---------- Available data ----------
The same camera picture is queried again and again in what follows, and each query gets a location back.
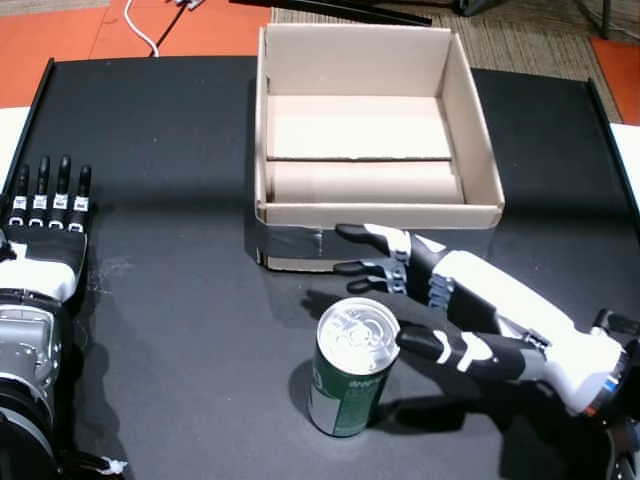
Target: white cable
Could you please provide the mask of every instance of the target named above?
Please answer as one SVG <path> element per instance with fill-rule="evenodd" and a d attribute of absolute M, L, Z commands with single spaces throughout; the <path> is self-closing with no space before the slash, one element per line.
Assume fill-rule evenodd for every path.
<path fill-rule="evenodd" d="M 158 58 L 160 56 L 160 52 L 158 51 L 158 46 L 153 42 L 153 40 L 151 40 L 147 35 L 145 35 L 145 33 L 142 30 L 136 27 L 135 24 L 131 21 L 131 18 L 129 18 L 129 9 L 131 8 L 132 3 L 133 3 L 133 0 L 127 1 L 127 5 L 124 7 L 124 19 L 129 24 L 129 27 L 131 28 L 131 30 L 133 30 L 133 32 L 136 35 L 138 35 L 142 40 L 144 40 L 149 44 L 149 46 L 153 50 L 153 56 Z"/>

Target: cardboard box
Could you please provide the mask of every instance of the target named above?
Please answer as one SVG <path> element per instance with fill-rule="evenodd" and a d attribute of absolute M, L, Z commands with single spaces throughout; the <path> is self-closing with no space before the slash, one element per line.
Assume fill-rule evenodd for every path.
<path fill-rule="evenodd" d="M 408 228 L 465 248 L 499 222 L 489 134 L 450 30 L 269 25 L 256 85 L 255 212 L 267 267 L 327 270 L 366 255 L 335 236 L 336 223 Z"/>

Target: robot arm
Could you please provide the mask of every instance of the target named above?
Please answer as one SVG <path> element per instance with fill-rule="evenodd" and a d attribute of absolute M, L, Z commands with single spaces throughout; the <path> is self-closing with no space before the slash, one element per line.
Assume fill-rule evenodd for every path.
<path fill-rule="evenodd" d="M 114 478 L 125 463 L 61 451 L 55 435 L 55 385 L 72 342 L 65 302 L 85 263 L 91 167 L 80 169 L 70 201 L 71 159 L 63 157 L 52 202 L 49 167 L 43 157 L 31 196 L 29 168 L 21 167 L 0 228 L 0 477 Z"/>
<path fill-rule="evenodd" d="M 389 257 L 336 265 L 336 273 L 365 275 L 347 285 L 351 293 L 401 293 L 444 310 L 453 295 L 470 295 L 493 310 L 500 334 L 405 327 L 402 348 L 469 375 L 546 381 L 572 413 L 594 415 L 616 394 L 628 367 L 624 348 L 602 329 L 578 331 L 560 309 L 485 260 L 379 225 L 338 225 L 336 232 Z"/>

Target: white label
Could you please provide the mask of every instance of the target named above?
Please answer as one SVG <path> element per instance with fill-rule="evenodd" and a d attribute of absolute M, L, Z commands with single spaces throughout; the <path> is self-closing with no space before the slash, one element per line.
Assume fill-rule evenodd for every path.
<path fill-rule="evenodd" d="M 56 193 L 56 196 L 53 199 L 53 208 L 66 210 L 68 205 L 69 205 L 69 196 Z"/>
<path fill-rule="evenodd" d="M 27 209 L 27 197 L 16 197 L 13 199 L 13 208 L 18 208 L 20 210 Z"/>
<path fill-rule="evenodd" d="M 88 197 L 76 197 L 76 201 L 73 202 L 73 210 L 76 212 L 88 212 L 89 211 L 89 198 Z"/>
<path fill-rule="evenodd" d="M 327 397 L 312 385 L 307 408 L 313 423 L 323 432 L 332 434 L 338 419 L 340 400 Z"/>
<path fill-rule="evenodd" d="M 33 197 L 33 208 L 41 208 L 42 210 L 47 209 L 47 196 L 46 195 L 36 195 Z"/>

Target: black table
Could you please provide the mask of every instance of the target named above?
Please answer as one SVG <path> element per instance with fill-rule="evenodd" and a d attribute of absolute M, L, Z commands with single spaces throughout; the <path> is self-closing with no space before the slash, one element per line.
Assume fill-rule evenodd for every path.
<path fill-rule="evenodd" d="M 604 468 L 602 439 L 542 390 L 479 384 L 411 356 L 364 434 L 333 439 L 309 423 L 316 320 L 346 292 L 331 275 L 268 272 L 246 251 L 254 71 L 254 58 L 227 57 L 50 72 L 20 161 L 92 163 L 99 206 L 76 320 L 78 446 L 126 458 L 131 480 L 592 478 Z M 587 85 L 475 76 L 508 204 L 490 260 L 581 328 L 602 306 L 637 314 L 637 237 Z M 432 318 L 378 298 L 400 318 Z"/>
----------
The problem: Repeat the records above word for word. Pictures stay out of the copy.

Solution to the problem:
The same camera picture is queried again and again in what follows, and each query gets a location back.
Target: white cable
Could you please provide the mask of every instance of the target named above?
Please answer as one SVG <path> element per instance with fill-rule="evenodd" and a d attribute of absolute M, L, Z commands with single spaces throughout; the <path> is self-closing with no space before the slash, one element per line.
Assume fill-rule evenodd for every path.
<path fill-rule="evenodd" d="M 158 58 L 160 56 L 160 52 L 158 51 L 158 46 L 153 42 L 153 40 L 151 40 L 147 35 L 145 35 L 145 33 L 142 30 L 136 27 L 135 24 L 131 21 L 131 18 L 129 18 L 129 9 L 131 8 L 132 3 L 133 3 L 133 0 L 127 1 L 127 5 L 124 7 L 124 19 L 129 24 L 129 27 L 131 28 L 131 30 L 133 30 L 133 32 L 136 35 L 138 35 L 142 40 L 144 40 L 149 44 L 149 46 L 153 50 L 153 56 Z"/>

Target: cardboard box
Could you please provide the mask of every instance of the target named above?
Please answer as one SVG <path> element per instance with fill-rule="evenodd" and a d attribute of absolute M, L, Z commands with single spaces throughout; the <path> is self-closing with no space before the slash, one element per line.
Assume fill-rule evenodd for every path.
<path fill-rule="evenodd" d="M 408 228 L 465 248 L 499 222 L 489 134 L 450 30 L 269 25 L 256 85 L 255 212 L 267 267 L 327 270 L 366 255 L 335 236 L 336 223 Z"/>

Target: robot arm
Could you please provide the mask of every instance of the target named above?
Please answer as one SVG <path> element per instance with fill-rule="evenodd" and a d attribute of absolute M, L, Z commands with single spaces throughout; the <path> is self-closing with no space before the slash, one element per line.
Assume fill-rule evenodd for every path.
<path fill-rule="evenodd" d="M 114 478 L 125 463 L 61 451 L 55 435 L 55 385 L 72 342 L 65 302 L 85 263 L 91 167 L 80 169 L 70 201 L 71 159 L 63 157 L 52 202 L 49 167 L 43 157 L 31 196 L 29 168 L 21 167 L 0 228 L 0 477 Z"/>
<path fill-rule="evenodd" d="M 389 257 L 336 265 L 336 273 L 365 275 L 347 285 L 351 293 L 401 293 L 444 310 L 453 295 L 470 295 L 493 310 L 500 334 L 405 327 L 402 348 L 469 375 L 546 381 L 572 413 L 594 415 L 616 394 L 628 367 L 624 348 L 602 329 L 578 331 L 560 309 L 485 260 L 379 225 L 338 225 L 336 232 Z"/>

Target: white label
Could you please provide the mask of every instance of the target named above?
Please answer as one SVG <path> element per instance with fill-rule="evenodd" and a d attribute of absolute M, L, Z commands with single spaces throughout; the <path> is self-closing with no space before the slash, one element per line.
Assume fill-rule evenodd for every path.
<path fill-rule="evenodd" d="M 56 193 L 56 196 L 53 199 L 53 208 L 66 210 L 68 205 L 69 205 L 69 196 Z"/>
<path fill-rule="evenodd" d="M 27 209 L 27 197 L 16 197 L 13 199 L 13 208 L 18 208 L 20 210 Z"/>
<path fill-rule="evenodd" d="M 88 197 L 76 197 L 76 201 L 73 202 L 73 210 L 76 212 L 88 212 L 89 211 L 89 198 Z"/>
<path fill-rule="evenodd" d="M 327 397 L 312 385 L 307 408 L 313 423 L 323 432 L 332 434 L 338 419 L 340 400 Z"/>
<path fill-rule="evenodd" d="M 33 197 L 33 208 L 41 208 L 42 210 L 47 209 L 47 196 L 46 195 L 36 195 Z"/>

Target: black table
Could you please provide the mask of every instance of the target named above?
Please answer as one SVG <path> element per instance with fill-rule="evenodd" and a d attribute of absolute M, L, Z commands with single spaces throughout; the <path> is self-closing with no space before the slash, one element per line.
Assume fill-rule evenodd for every path.
<path fill-rule="evenodd" d="M 604 468 L 602 439 L 542 390 L 479 384 L 411 356 L 364 434 L 333 439 L 309 423 L 316 320 L 346 292 L 331 275 L 268 272 L 246 251 L 254 71 L 254 58 L 227 57 L 50 72 L 20 161 L 92 163 L 99 206 L 76 320 L 78 446 L 126 458 L 131 480 L 592 478 Z M 587 85 L 475 76 L 508 204 L 490 260 L 581 328 L 602 306 L 637 314 L 637 237 Z M 432 318 L 378 298 L 400 318 Z"/>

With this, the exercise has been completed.